## [Assignment]
Please restate the data word for word, in full.

## [Data section]
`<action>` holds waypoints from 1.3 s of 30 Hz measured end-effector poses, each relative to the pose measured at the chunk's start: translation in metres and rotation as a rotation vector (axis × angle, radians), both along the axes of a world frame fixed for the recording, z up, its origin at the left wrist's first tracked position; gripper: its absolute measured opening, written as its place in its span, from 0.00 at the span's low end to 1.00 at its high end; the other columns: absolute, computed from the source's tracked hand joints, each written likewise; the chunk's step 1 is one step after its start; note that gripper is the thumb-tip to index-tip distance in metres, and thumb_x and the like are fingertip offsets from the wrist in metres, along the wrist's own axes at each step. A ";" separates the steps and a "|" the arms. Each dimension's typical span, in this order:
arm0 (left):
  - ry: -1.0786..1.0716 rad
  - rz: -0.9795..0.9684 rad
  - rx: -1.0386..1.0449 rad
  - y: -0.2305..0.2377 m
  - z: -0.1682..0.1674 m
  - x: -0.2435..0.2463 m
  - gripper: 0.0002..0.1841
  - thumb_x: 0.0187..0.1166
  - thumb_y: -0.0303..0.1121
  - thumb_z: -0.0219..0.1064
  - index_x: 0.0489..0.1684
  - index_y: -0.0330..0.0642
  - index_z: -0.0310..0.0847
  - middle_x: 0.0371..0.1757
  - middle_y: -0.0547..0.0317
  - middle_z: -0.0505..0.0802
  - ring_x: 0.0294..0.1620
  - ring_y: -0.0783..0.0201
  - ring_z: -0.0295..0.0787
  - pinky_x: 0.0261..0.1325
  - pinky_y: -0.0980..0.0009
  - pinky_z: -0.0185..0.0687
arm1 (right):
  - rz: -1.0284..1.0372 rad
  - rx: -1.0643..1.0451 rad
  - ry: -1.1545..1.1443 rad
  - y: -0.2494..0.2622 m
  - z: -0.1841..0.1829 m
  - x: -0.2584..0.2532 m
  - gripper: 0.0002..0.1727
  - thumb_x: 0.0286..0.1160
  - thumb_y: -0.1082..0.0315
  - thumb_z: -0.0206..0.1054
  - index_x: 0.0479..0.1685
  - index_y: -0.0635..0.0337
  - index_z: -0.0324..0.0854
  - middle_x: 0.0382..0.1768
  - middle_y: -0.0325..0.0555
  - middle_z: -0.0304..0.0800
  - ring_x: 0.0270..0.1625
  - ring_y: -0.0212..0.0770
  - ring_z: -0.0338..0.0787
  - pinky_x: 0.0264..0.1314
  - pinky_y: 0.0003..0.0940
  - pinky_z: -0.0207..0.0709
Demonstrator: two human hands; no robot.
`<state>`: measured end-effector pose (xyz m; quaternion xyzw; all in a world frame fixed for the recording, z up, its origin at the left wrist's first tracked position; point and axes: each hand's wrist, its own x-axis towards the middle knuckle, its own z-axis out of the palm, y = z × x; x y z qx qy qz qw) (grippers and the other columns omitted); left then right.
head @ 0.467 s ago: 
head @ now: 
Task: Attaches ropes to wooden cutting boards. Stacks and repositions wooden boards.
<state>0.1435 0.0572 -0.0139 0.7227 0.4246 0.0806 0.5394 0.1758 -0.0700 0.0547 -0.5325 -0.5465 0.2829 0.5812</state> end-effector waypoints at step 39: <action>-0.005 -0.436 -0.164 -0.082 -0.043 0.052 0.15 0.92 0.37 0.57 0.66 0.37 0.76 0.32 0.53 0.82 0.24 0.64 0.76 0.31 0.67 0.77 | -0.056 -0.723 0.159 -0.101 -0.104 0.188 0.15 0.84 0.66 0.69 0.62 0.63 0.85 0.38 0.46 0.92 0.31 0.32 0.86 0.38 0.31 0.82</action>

## [Solution to the exercise]
`<action>` holds waypoints from 1.3 s of 30 Hz measured end-effector poses, each relative to the pose measured at the chunk's start: translation in metres and rotation as a rotation vector (axis × angle, radians), both along the axes of a world frame fixed for the recording, z up, its origin at the left wrist's first tracked position; gripper: its absolute measured opening, written as its place in its span, from 0.00 at the span's low end to 1.00 at its high end; the other columns: absolute, computed from the source's tracked hand joints, each written likewise; the chunk's step 1 is one step after its start; note that gripper is the thumb-tip to index-tip distance in metres, and thumb_x and the like are fingertip offsets from the wrist in metres, along the wrist's own axes at each step. A ";" separates the steps and a "|" the arms. Each dimension's typical span, in this order:
arm0 (left):
  - ry: -1.0786..1.0716 rad
  - rz: -0.9795..0.9684 rad
  - rx: -1.0386..1.0449 rad
  - y: -0.2305..0.2377 m
  - z: -0.1682..0.1674 m
  - x: -0.2435..0.2463 m
  - gripper: 0.0002..0.1841
  - thumb_x: 0.0187..0.1166
  - thumb_y: -0.0303..0.1121
  - thumb_z: -0.0219..0.1064
  - index_x: 0.0489..0.1684
  - index_y: -0.0330..0.0642
  - index_z: -0.0310..0.0847
  - middle_x: 0.0371..0.1757
  - middle_y: -0.0547..0.0317
  - middle_z: -0.0505..0.0802
  - ring_x: 0.0294..0.1620
  - ring_y: -0.0783..0.0201
  - ring_z: -0.0295..0.0787
  - pinky_x: 0.0261..0.1325
  - pinky_y: -0.0980..0.0009
  - pinky_z: -0.0185..0.0687
arm1 (right):
  - rz: -1.0284..1.0372 rad
  - rx: -1.0643..1.0451 rad
  - ry: -1.1545..1.1443 rad
  - y: -0.2494..0.2622 m
  - z: -0.1841..0.1829 m
  - x: -0.2584..0.2532 m
  - gripper: 0.0002..0.1727
  - thumb_x: 0.0286..0.1160
  - thumb_y: -0.1082..0.0315
  - thumb_z: -0.0206..0.1054
  - index_x: 0.0479..0.1685
  - index_y: -0.0635..0.0337
  - index_z: -0.0324..0.0854
  - middle_x: 0.0382..0.1768
  - middle_y: -0.0325..0.0555
  - middle_z: -0.0304..0.0800
  - ring_x: 0.0270..0.1625
  - ring_y: -0.0212..0.0770
  - ring_z: -0.0338..0.0787
  - pinky_x: 0.0264..0.1314
  - pinky_y: 0.0003..0.0940
  - pinky_z: -0.0207..0.0709
Demonstrator: two human hands; no robot.
`<state>`: measured end-effector pose (xyz m; quaternion xyzw; all in a world frame fixed for the recording, z up, its origin at the left wrist's first tracked position; point and axes: each hand's wrist, its own x-axis towards the middle knuckle, its own z-axis out of the palm, y = z × x; x y z qx qy qz qw) (grippers and the other columns omitted); left then right.
head @ 0.467 s ago: 
head @ now: 
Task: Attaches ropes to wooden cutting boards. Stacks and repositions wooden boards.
<state>0.1435 0.0572 -0.0139 0.7227 0.4246 0.0806 0.5394 0.1758 -0.0700 0.0547 -0.5325 -0.5465 0.2829 0.5812</state> end-effector waypoints at step 39: <action>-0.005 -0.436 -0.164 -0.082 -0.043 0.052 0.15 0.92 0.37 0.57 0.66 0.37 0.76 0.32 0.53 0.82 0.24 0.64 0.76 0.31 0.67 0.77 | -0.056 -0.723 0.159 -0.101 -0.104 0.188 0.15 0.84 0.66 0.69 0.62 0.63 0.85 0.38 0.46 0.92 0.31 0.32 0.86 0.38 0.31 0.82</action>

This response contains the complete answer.